--- GIVEN DATA ---
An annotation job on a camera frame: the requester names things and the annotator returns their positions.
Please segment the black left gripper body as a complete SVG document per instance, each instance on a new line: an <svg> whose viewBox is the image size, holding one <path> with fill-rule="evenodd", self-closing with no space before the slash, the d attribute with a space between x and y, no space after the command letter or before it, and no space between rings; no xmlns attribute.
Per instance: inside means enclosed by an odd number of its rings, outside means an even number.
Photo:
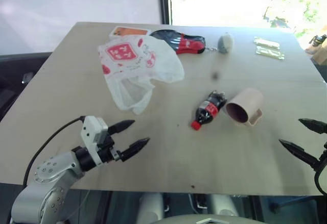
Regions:
<svg viewBox="0 0 327 224"><path fill-rule="evenodd" d="M98 155L102 163L108 163L110 161L118 161L121 159L120 151L114 148L114 140L109 133L97 143Z"/></svg>

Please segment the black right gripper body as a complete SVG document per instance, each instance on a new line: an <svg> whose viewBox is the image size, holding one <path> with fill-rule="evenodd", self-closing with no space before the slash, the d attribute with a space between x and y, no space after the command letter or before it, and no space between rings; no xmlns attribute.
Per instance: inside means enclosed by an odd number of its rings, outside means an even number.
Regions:
<svg viewBox="0 0 327 224"><path fill-rule="evenodd" d="M326 167L326 158L327 158L327 142L324 144L324 151L319 157L319 165L317 167L318 170L323 170Z"/></svg>

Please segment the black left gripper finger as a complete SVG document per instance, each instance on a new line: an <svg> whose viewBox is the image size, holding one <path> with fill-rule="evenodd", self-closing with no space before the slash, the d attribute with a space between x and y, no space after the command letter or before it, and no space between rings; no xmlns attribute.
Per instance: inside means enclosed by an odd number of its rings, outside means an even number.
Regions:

--- YOUR GOAL ---
Go through the entries above and pull out each line with "segment" in it.

--- RESPONSE TO THIS EXERCISE ---
Please segment the black left gripper body as a complete SVG document per instance, each instance on a new line: an <svg> whose viewBox is the image size, holding one <path> with fill-rule="evenodd", self-closing with no space before the slash, the d attribute with a space between x and y, no space after the command letter or before it, and no space between rings; no xmlns attribute.
Please segment the black right gripper body as a complete SVG document per instance, each instance on a new line: an <svg> whose viewBox is the image size, holding one <path> with fill-rule="evenodd", self-closing with no space before the slash, the d attribute with a space between x and y, no space after the command letter or before it, and no space between rings; no xmlns attribute.
Please segment the black left gripper finger as a complete SVG document per instance, each instance on a new line: an <svg> whose viewBox is the image size, holding one <path> with fill-rule="evenodd", self-closing with no space before the slash, the d attribute with a space between x and y, no space after the command letter or before it, and no space between rings; no xmlns attribute.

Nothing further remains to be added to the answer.